Pas de deux multiplié par effet d'optique
Margaret Mercier et Vincent Warren, danseurs étoiles des Grands Ballets canadiens, exécutent un pas de deux décomposé au moyen de l'imprimerie optique et de la stroboscopie.
La fascination du mouvement
Poursuivant sa recherche sur le mouvement, qu'il a souvent expérimenté en animant des images abstraites, Norman McLaren utilise ici l'expression la plus sophistiquée du mouvement humain : le ballet classique. Dans Pas de deux , les corps blancs des deux danseurs se détachant sur le fond noir, apparaissent, s'éloignent, se retrouvent, s'enchevêtrent, disparaissent puis se démultiplient. La décomposition du mouvement atteint un haut degré d'abstraction tout en éclairant la dynamique des relations du couple formé d'un homme et d'une femme.

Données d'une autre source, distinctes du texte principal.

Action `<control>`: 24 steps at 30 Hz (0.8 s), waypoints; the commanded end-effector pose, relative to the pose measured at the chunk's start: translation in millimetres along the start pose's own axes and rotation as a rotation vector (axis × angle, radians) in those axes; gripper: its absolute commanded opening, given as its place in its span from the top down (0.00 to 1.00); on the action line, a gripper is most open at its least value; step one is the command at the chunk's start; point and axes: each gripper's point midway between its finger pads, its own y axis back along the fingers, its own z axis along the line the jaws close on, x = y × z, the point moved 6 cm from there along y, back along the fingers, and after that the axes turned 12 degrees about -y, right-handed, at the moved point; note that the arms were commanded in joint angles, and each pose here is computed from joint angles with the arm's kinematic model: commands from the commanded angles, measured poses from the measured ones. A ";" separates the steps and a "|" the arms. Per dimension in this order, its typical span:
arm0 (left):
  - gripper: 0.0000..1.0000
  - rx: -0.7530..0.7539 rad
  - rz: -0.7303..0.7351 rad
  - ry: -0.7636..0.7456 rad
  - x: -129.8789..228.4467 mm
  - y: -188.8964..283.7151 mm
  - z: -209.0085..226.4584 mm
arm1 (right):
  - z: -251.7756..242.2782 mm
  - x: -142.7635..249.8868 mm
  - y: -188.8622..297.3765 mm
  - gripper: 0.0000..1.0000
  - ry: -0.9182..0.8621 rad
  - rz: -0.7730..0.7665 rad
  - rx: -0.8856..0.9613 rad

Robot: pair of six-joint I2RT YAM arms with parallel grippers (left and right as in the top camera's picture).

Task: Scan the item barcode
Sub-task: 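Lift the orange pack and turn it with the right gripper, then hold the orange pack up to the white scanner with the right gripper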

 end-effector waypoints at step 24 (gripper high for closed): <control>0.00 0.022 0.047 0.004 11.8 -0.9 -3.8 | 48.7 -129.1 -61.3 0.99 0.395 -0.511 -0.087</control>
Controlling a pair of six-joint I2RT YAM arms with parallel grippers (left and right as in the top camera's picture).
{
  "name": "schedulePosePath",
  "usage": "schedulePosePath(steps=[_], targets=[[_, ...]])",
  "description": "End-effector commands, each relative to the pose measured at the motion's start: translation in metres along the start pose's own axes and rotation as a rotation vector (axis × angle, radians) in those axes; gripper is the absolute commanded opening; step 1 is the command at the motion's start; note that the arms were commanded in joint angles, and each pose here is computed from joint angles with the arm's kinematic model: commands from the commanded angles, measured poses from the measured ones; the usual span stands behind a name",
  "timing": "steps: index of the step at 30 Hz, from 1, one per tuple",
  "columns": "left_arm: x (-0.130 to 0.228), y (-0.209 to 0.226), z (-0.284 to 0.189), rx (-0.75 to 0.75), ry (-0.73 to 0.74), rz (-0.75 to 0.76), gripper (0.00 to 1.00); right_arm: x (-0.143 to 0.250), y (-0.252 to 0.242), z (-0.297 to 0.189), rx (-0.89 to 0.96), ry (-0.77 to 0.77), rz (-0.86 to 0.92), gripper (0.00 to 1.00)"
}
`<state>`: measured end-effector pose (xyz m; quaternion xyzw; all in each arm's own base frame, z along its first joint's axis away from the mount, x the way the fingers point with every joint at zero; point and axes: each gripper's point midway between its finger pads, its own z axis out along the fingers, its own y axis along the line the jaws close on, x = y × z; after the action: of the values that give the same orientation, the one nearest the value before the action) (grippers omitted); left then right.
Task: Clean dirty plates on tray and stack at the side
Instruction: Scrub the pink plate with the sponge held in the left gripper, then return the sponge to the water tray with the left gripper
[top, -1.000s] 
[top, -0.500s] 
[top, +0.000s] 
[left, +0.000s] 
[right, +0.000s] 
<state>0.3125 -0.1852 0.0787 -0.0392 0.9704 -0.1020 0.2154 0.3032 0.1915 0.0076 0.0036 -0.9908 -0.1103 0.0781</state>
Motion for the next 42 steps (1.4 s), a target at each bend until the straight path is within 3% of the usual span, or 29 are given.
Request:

Norman McLaren décrit ainsi sa technique : « À l'aide d'un trucage, nous avons réalisé une surimpression de chaque prise de vue sur elle-même environ 10 fois. Mais entre chacune des opérations, nous avons établi un décalage de cinq photogrammes. Le résultat donna dix impression de la même image (et du même mouvement), chacune avec un décalage d'un quart de seconde.»
François Truffaut, admirateur ému
« J'ai pu regarder à l'ONF Pas de deux ; j'ai été émerveillé et aussi très ému ; ce que vous faites est unique au monde, unique dans l'histoire du cinéma, j'avais les larmes aux yeux en regardant vos films...»
-François Truffaut à McLaren.
Ce que le cinéma a volé à la danse
Norman McLaren, né en Écosse en 1914 et décédé à Montréal en 1987, avait coutume de dire que s'il avait eu la chance de venir au monde à Londres, avec un encadrement propice, il serait devenu danseur puis chorégraphe. Mais par manque d'opportunités, il s'est plutôt tourné vers les arts appliqués et le cinéma, auquel il a apporté une contribution mondialement célébrée.